Picture of Robert H. Bork
Robert Heron Bork (born March 1, 1927) is a conservative legal scholar and former judge who advocates an originalist interpretation of the United States Constitution. Bork is also a highly accomplished antitrust law scholar and lawyer. He earned bachelor's and law degrees from the University of Chicago and served in the Marine Corps.

He started in private practice in 1954 and then was a professor at Yale Law School from 1962 to 1975 and 1977 to 1981. At Yale, he was best known as a "law and economics" scholar. Bork developed his theories of constitutional law while professor at Yale Law School, where he was Alexander M. Bickel Professor of Public Law. His work emphasized remaining faithful to the text of the Constitution and to the "original understanding" of the framers. He is also an exponent of "neutral principles" of constitutional law, a concept that attempts to separate constitutional interpretation from partisan politics and ideology.

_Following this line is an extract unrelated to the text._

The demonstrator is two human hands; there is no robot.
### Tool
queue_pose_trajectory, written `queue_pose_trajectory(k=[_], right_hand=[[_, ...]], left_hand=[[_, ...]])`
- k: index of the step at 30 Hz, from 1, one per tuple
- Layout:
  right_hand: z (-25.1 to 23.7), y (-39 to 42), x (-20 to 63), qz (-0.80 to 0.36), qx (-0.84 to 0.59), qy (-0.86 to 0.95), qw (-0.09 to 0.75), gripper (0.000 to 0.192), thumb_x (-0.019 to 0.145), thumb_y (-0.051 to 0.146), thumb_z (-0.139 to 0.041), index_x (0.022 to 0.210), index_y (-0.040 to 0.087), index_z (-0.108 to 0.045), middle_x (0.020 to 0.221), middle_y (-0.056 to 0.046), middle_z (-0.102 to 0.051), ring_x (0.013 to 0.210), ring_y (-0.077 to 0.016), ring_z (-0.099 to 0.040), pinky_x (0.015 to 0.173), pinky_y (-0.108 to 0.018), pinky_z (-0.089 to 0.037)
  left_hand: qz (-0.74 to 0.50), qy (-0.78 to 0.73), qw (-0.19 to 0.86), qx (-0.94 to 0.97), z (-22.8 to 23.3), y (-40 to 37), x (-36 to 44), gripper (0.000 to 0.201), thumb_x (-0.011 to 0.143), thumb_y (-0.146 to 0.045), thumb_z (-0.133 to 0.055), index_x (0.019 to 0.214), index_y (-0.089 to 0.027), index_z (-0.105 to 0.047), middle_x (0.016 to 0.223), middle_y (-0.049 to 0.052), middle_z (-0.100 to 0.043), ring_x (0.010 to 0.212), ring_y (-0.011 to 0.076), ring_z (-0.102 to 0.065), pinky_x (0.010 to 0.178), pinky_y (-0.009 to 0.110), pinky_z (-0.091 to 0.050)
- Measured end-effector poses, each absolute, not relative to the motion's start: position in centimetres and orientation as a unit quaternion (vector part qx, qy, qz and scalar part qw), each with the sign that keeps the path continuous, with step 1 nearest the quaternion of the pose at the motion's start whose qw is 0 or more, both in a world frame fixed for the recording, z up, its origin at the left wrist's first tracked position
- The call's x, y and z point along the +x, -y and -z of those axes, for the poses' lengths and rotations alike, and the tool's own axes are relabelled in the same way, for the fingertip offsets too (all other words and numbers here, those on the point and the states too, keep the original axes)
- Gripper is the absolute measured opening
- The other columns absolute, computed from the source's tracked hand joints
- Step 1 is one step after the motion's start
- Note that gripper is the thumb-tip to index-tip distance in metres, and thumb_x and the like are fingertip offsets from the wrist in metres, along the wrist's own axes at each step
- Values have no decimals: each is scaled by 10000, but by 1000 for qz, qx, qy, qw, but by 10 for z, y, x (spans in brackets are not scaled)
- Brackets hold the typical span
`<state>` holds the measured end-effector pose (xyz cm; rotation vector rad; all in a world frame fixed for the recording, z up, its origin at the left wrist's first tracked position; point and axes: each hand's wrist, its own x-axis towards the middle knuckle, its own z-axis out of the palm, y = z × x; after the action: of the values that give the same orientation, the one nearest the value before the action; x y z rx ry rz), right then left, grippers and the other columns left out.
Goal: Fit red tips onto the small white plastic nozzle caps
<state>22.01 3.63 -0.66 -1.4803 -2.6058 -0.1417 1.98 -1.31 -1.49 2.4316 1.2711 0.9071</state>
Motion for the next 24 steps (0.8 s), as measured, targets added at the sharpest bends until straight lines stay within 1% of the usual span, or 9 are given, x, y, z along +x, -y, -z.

He was Solicitor General in the U.S. Department of Justice from 1972 to 1977 and acting Attorney General of the United States from 1973 to 1974. Bork has argued 41 cases before the U.S. Supreme Court. At the height of the Watergate controversy, as the third-highest official in the Department of Justice, he implemented President Nixon's order to dismiss Watergate special prosecutor Archibald Cox. Bork then appointed Leon Jaworski to succeed Cox.

Bork was a circuit judge for the United States Court of Appeals for the District of Columbia Circuit from 1982 to 1988, and was nominated by President Ronald Reagan to the Supreme Court in 1987. While universally acknowledged as an accomplished scholar, lawyer and judge, he was strongly opposed by various political groups and the Senate rejected Bork's confirmation with a 58-42 vote. Subsequently, he became a Senior Fellow at the American Enterprise Institute for Public Policy Research. He now researches Constitutional law, antitrust law, and cultural issues. He is the author of two New York Times bestsellers about American society and law. In the Fall of 2004 Judge Bork joined the faculty of the University of Richmond's T.C. Williams School of Law as Distinguished Professor of American Law and Culture.